• What is expected
The required answer is each line in the entries below where "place" occurs.

• Records from a data source
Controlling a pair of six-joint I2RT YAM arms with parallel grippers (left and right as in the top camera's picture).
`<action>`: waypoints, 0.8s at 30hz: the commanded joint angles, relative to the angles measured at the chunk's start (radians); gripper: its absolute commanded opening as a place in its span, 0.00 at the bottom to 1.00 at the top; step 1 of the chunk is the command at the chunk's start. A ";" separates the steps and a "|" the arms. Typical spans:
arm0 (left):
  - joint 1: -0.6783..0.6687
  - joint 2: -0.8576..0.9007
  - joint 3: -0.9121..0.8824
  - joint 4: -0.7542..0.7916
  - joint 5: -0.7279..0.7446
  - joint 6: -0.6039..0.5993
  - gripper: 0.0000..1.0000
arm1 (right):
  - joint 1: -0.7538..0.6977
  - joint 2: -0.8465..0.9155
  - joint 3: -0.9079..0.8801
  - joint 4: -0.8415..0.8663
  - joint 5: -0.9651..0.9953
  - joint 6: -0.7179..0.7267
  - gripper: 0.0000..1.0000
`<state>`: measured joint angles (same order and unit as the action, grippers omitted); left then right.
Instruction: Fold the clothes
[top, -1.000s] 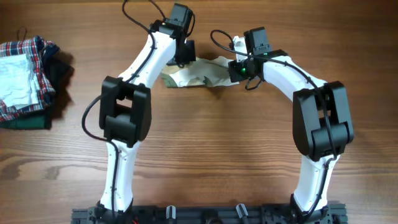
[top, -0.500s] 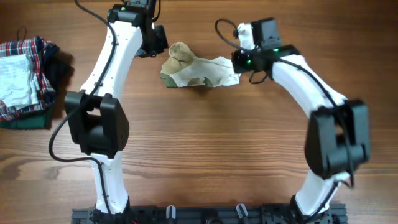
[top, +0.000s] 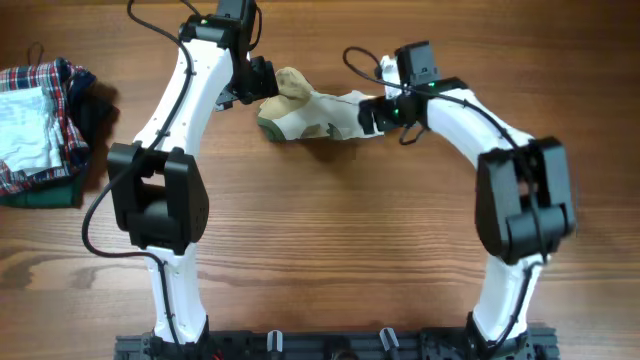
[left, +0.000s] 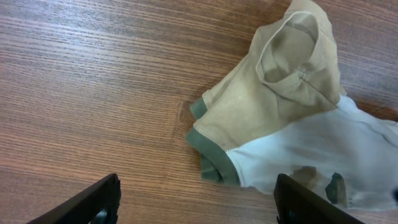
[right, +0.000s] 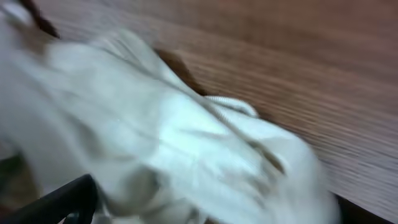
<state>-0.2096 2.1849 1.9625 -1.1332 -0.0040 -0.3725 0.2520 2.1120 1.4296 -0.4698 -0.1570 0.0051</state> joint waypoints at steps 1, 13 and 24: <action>0.001 0.008 -0.012 -0.001 -0.021 0.002 0.79 | 0.002 0.055 0.002 0.018 -0.055 -0.006 0.98; 0.000 0.008 -0.012 -0.064 -0.022 0.001 0.73 | -0.023 0.055 0.003 -0.055 -0.043 -0.005 0.04; -0.013 0.008 -0.012 -0.064 0.022 0.002 0.74 | -0.023 0.055 0.003 -0.059 -0.043 -0.005 0.04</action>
<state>-0.2142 2.1849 1.9614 -1.1973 0.0055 -0.3725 0.2394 2.1319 1.4425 -0.5037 -0.2276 -0.0013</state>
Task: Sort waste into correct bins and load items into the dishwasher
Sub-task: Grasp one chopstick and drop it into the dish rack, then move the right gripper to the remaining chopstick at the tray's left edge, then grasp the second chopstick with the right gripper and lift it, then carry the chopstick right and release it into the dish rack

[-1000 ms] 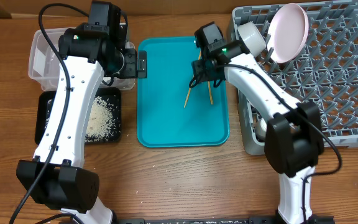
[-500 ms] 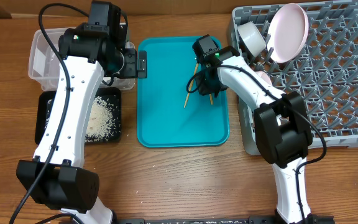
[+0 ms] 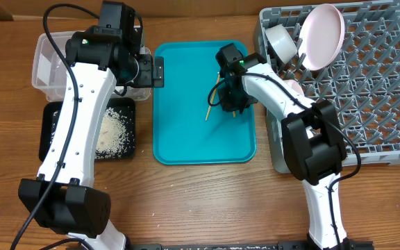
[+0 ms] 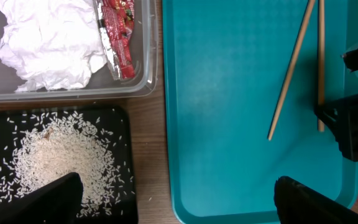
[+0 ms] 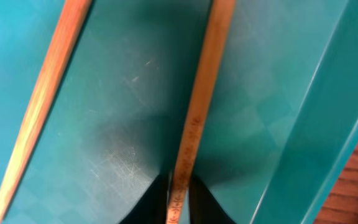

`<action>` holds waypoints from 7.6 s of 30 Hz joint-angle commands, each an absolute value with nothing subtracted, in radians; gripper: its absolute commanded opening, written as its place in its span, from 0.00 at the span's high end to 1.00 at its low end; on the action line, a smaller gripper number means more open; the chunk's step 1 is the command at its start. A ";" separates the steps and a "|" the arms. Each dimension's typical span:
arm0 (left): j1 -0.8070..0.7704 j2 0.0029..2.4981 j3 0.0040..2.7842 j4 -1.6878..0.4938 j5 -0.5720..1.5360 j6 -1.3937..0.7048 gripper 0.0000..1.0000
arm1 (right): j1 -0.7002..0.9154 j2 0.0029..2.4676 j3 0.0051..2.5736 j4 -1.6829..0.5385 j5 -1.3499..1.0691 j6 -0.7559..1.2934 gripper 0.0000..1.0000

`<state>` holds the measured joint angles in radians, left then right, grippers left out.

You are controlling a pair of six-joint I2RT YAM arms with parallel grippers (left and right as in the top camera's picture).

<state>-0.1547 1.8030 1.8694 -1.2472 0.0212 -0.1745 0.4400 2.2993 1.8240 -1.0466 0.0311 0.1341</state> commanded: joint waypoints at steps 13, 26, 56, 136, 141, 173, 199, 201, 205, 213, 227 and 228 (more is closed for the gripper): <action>-0.151 1.812 1.866 -1.245 0.015 -0.180 0.00 | 0.428 2.141 2.082 -1.232 0.025 0.129 0.96; -0.151 1.812 1.866 -1.245 0.015 -0.180 0.00 | 0.130 1.888 2.251 -1.636 0.077 0.364 0.96; -0.151 1.812 1.866 -1.245 0.015 -0.180 0.00 | 0.032 1.888 1.885 -1.306 -0.212 0.339 0.74; 0.155 1.812 2.011 -1.361 -0.026 -0.210 0.00 | 0.865 2.374 1.881 -0.745 0.165 0.494 0.41; 0.155 1.812 2.011 -1.361 -0.026 -0.210 0.00 | 0.866 2.383 1.881 -0.751 0.188 0.495 0.37; 0.155 1.812 2.011 -1.361 -0.026 -0.210 0.00 | 0.819 2.411 2.064 -1.090 0.112 0.529 0.96; 0.155 1.812 2.011 -1.361 -0.026 -0.210 0.00 | 0.115 2.234 2.733 -1.694 0.083 0.712 0.96; 0.155 1.812 2.011 -1.361 -0.026 -0.210 0.00 | 0.067 2.234 2.707 -1.694 0.081 0.711 0.96; 0.155 1.812 2.011 -1.361 -0.026 -0.210 0.00 | -0.007 2.233 2.629 -1.694 0.057 0.703 0.96; 0.155 1.812 2.011 -1.361 -0.026 -0.210 0.00 | -0.063 2.172 2.420 -1.694 0.097 0.660 0.96; 0.155 1.812 2.011 -1.361 -0.026 -0.210 0.00 | -0.068 2.122 2.161 -1.689 0.172 0.594 0.66; 0.155 1.812 2.011 -1.361 -0.026 -0.210 0.00 | -0.068 2.117 2.161 -1.688 0.171 0.594 0.44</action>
<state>0.1570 1.8030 1.9896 -1.3621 -0.0200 -0.1894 -0.0593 2.1532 2.1628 -1.6928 0.1452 0.6086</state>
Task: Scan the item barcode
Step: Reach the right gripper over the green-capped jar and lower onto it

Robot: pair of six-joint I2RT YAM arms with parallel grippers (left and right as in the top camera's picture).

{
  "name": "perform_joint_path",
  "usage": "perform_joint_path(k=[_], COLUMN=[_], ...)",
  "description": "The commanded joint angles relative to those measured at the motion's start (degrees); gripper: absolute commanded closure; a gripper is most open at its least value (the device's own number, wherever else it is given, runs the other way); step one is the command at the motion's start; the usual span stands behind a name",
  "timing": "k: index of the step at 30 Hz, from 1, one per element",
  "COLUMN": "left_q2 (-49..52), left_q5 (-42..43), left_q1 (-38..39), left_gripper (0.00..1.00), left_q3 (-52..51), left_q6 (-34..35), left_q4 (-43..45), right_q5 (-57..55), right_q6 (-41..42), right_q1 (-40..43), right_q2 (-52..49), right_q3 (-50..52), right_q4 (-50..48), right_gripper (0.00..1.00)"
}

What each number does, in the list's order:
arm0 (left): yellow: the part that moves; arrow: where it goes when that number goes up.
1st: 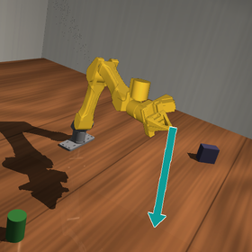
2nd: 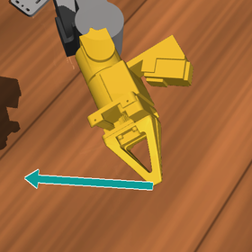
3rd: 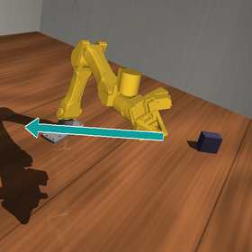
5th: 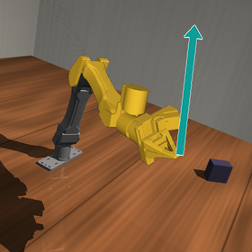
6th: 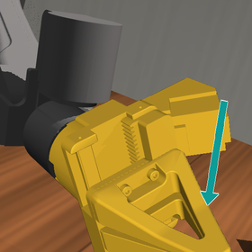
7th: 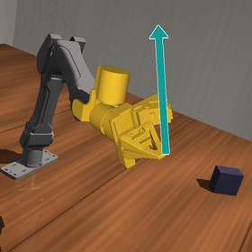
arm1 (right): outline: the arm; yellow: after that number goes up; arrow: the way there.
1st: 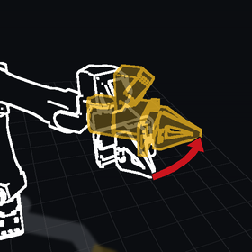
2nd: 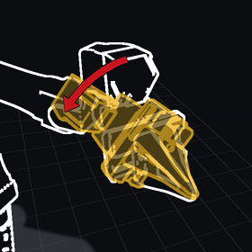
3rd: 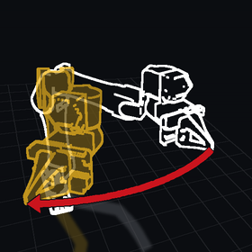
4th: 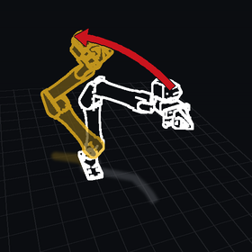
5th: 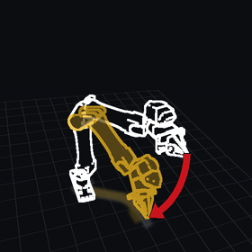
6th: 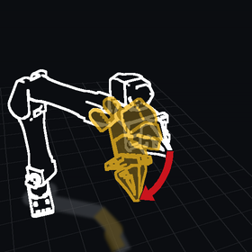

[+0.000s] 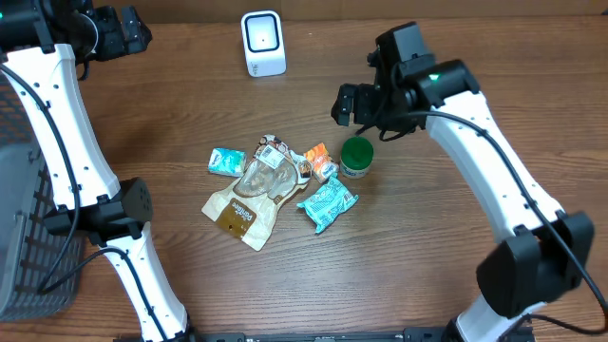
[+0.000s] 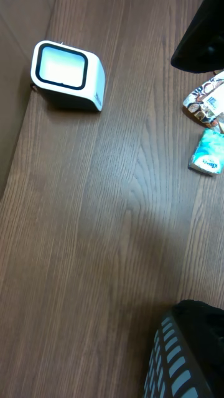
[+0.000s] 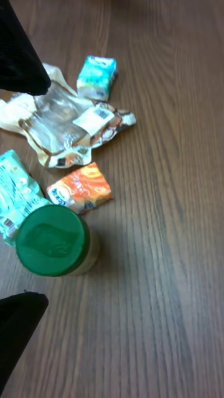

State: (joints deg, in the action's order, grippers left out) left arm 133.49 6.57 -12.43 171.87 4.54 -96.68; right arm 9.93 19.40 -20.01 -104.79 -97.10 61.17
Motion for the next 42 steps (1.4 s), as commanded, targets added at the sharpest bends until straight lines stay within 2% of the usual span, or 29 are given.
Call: perform_joint_path(k=[1,4,8,15,19,25,34,40,42], left_q2=[-1.99,-1.99,-1.99,-1.99,-1.99,-1.99,-1.99,-1.99,-1.99], left_q5=[-0.42,-0.42,-0.42,-0.42,-0.42,-0.42,-0.42,-0.42,-0.42], left_q1=[-0.15,-0.15,-0.15,-0.15,-0.15,-0.15,-0.15,-0.15,-0.15], left_gripper=[0.00,0.01,0.00,0.00,0.00,0.00,0.00,0.00,0.00], left_q3=[1.01,1.01,1.01,1.01,1.01,1.01,1.01,1.01,1.01], left_q6=[0.79,0.79,0.79,0.79,0.79,0.79,0.79,0.79,0.79], left_q4=[-0.11,-0.11,-0.11,-0.11,-0.11,-0.11,-0.11,-0.11,-0.11], right_q5=[-0.02,-3.28,-12.70,-12.85,-12.85,-12.90,-12.94,-15.47,-15.47], right_q6=[0.33,0.70,6.47,8.07,8.72,8.68,7.08,6.69,4.83], right_q1=[-1.18,-2.36,-4.42,-5.09,-5.05,-5.05,-5.05,-5.05,-5.05], right_q2=[-1.22,-2.05,-4.50,-9.97,-11.74,-12.02,-12.02,-12.02,-12.02], right_q3=[-0.63,-0.35,-0.35,-0.35,-0.33,-0.26,3.54,3.72,3.72], right_q4=[-1.51,-1.42,1.18,2.89,5.60,7.91,4.83,3.82,3.74], right_gripper=[0.10,0.19,0.18,0.07,0.08,0.15,0.13,0.25,0.34])
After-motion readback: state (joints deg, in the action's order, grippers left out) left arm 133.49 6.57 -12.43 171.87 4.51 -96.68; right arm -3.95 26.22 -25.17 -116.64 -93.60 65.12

• Answer to this exercise
`<action>`: waypoints, 0.8s at 30hz: the commanded joint angles, relative to the angles measured at the chunk's start (radians); gripper: its absolute commanded opening as a place in its span, 0.00 at the bottom to 1.00 at the top; step 1 of the chunk is the command at the chunk's start. A ";" separates the steps and a "|" the arms. Typical spans:
`<action>` holds waypoints from 7.6 s of 30 Hz joint-angle commands, each an absolute value with nothing subtracted, in radians; gripper: its absolute commanded opening, written as its place in its span, from 0.00 at the span's high end to 1.00 at its low end; on the action line, a smaller gripper number means more open; the chunk's step 1 is the command at its start. A ";" separates the steps and a "|" the arms. Each dimension's typical span:

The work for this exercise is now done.